> _Exercise details_: Repeat every line below exactly as it reads.

━━━━━━

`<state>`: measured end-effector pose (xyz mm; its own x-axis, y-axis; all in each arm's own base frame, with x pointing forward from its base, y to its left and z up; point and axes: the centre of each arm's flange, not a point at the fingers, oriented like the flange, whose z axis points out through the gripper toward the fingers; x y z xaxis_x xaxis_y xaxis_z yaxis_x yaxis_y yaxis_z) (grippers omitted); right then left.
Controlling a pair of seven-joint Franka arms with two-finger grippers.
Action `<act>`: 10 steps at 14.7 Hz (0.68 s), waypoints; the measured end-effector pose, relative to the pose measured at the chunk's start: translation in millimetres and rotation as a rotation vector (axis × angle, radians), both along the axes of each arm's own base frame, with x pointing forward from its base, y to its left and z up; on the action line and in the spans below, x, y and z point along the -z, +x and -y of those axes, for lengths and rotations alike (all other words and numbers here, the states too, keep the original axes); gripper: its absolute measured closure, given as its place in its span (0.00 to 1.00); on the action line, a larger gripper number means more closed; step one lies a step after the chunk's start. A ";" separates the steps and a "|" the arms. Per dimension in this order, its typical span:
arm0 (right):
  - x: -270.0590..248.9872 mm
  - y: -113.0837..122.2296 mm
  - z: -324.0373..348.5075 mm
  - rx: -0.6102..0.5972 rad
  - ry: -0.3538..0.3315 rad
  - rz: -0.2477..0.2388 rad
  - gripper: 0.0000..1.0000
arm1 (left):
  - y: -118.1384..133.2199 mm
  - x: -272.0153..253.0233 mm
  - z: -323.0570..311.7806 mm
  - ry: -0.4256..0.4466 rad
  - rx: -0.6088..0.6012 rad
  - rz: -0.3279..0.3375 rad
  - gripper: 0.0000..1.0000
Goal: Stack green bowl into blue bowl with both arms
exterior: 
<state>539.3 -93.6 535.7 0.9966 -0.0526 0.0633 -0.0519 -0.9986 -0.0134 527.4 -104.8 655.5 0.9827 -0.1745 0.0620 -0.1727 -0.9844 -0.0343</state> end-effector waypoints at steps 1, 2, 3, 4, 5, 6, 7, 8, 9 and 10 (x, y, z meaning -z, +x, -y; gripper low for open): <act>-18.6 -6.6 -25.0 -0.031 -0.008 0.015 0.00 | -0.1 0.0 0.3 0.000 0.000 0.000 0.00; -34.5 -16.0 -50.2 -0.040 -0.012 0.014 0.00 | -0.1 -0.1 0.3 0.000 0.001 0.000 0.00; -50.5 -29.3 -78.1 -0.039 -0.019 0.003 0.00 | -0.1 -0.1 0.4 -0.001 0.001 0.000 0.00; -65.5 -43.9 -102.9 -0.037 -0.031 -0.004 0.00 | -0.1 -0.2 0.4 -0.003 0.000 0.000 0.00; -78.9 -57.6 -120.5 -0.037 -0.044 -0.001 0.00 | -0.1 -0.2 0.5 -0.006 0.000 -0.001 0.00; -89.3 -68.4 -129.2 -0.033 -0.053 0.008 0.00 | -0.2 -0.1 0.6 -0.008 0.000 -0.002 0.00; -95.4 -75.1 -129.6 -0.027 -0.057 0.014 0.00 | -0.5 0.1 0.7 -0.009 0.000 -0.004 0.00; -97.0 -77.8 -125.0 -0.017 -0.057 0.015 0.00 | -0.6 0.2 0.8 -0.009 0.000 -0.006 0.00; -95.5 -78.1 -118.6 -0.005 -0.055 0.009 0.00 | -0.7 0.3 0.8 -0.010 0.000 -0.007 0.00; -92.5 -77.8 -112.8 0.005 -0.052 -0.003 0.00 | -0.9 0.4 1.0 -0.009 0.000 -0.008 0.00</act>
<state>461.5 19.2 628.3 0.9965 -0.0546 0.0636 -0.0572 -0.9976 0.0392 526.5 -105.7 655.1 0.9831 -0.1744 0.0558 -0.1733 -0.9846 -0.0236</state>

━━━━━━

> _Result of this task_:
`<state>`: measured end-effector pose (xyz mm; its own x-axis, y-axis; all in each arm's own base frame, with x pointing forward from its base, y to its left and z up; point and axes: the centre of each arm's flange, not a point at the fingers, oriented like the flange, whose z axis points out through the gripper toward the fingers; x y z xaxis_x xaxis_y xaxis_z yaxis_x yaxis_y yaxis_z) (grippers omitted); right then left.
Controlling a pair of seven-joint Franka arms with two-finger grippers.
Action `<act>`: 10 steps at 14.7 Hz (0.68 s), waypoints; the measured end-effector pose, relative to the pose measured at the chunk's start: translation in millimetres and rotation as a rotation vector (axis × angle, radians), both along the axes of each arm's own base frame, with x pointing forward from its base, y to its left and z up; on the action line and in the spans below, x, y and z point along the -z, +x and -y of those axes, for lengths and rotations alike (all other words and numbers here, the states too, keep the original axes); gripper: its absolute measured closure, given as its place in its span (0.00 to 1.00); on the action line, a larger gripper number means more closed; step one lies a step after the chunk's start. A ";" separates the steps and a "|" the arms. Per dimension in this order, its typical span:
arm0 (right):
  - x: -270.0590..248.9872 mm
  - y: -113.0837..122.2296 mm
  - z: -324.0373..348.5075 mm
  - rx: -0.6102..0.5972 rad
  - ry: -0.3538..0.3315 rad
  - rz: -0.2477..0.2388 rad
  - gripper: 0.0000..1.0000
arm1 (left):
  - y: -118.1384..133.2199 mm
  - x: -272.0153..253.0233 mm
  - z: -323.0570..311.7806 mm
  - ry: -0.4256..0.4466 rad
  - rx: -0.6088..0.6012 rad
  - rz: -0.3279..0.3375 rad
  - gripper: 0.0000..1.0000
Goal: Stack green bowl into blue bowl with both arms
exterior: 
<state>539.3 -93.6 535.7 0.9966 -0.0526 0.0633 -0.0519 -0.9986 -0.0134 527.4 -104.8 655.5 0.9827 -0.1745 0.0620 -0.1727 -0.9844 -0.0343</state> end-effector waypoints at steps 1, 2, 3, 4, 5, 6, 7, 8, 9 and 10 (x, y, z meaning -z, +x, -y; gripper low for open): <act>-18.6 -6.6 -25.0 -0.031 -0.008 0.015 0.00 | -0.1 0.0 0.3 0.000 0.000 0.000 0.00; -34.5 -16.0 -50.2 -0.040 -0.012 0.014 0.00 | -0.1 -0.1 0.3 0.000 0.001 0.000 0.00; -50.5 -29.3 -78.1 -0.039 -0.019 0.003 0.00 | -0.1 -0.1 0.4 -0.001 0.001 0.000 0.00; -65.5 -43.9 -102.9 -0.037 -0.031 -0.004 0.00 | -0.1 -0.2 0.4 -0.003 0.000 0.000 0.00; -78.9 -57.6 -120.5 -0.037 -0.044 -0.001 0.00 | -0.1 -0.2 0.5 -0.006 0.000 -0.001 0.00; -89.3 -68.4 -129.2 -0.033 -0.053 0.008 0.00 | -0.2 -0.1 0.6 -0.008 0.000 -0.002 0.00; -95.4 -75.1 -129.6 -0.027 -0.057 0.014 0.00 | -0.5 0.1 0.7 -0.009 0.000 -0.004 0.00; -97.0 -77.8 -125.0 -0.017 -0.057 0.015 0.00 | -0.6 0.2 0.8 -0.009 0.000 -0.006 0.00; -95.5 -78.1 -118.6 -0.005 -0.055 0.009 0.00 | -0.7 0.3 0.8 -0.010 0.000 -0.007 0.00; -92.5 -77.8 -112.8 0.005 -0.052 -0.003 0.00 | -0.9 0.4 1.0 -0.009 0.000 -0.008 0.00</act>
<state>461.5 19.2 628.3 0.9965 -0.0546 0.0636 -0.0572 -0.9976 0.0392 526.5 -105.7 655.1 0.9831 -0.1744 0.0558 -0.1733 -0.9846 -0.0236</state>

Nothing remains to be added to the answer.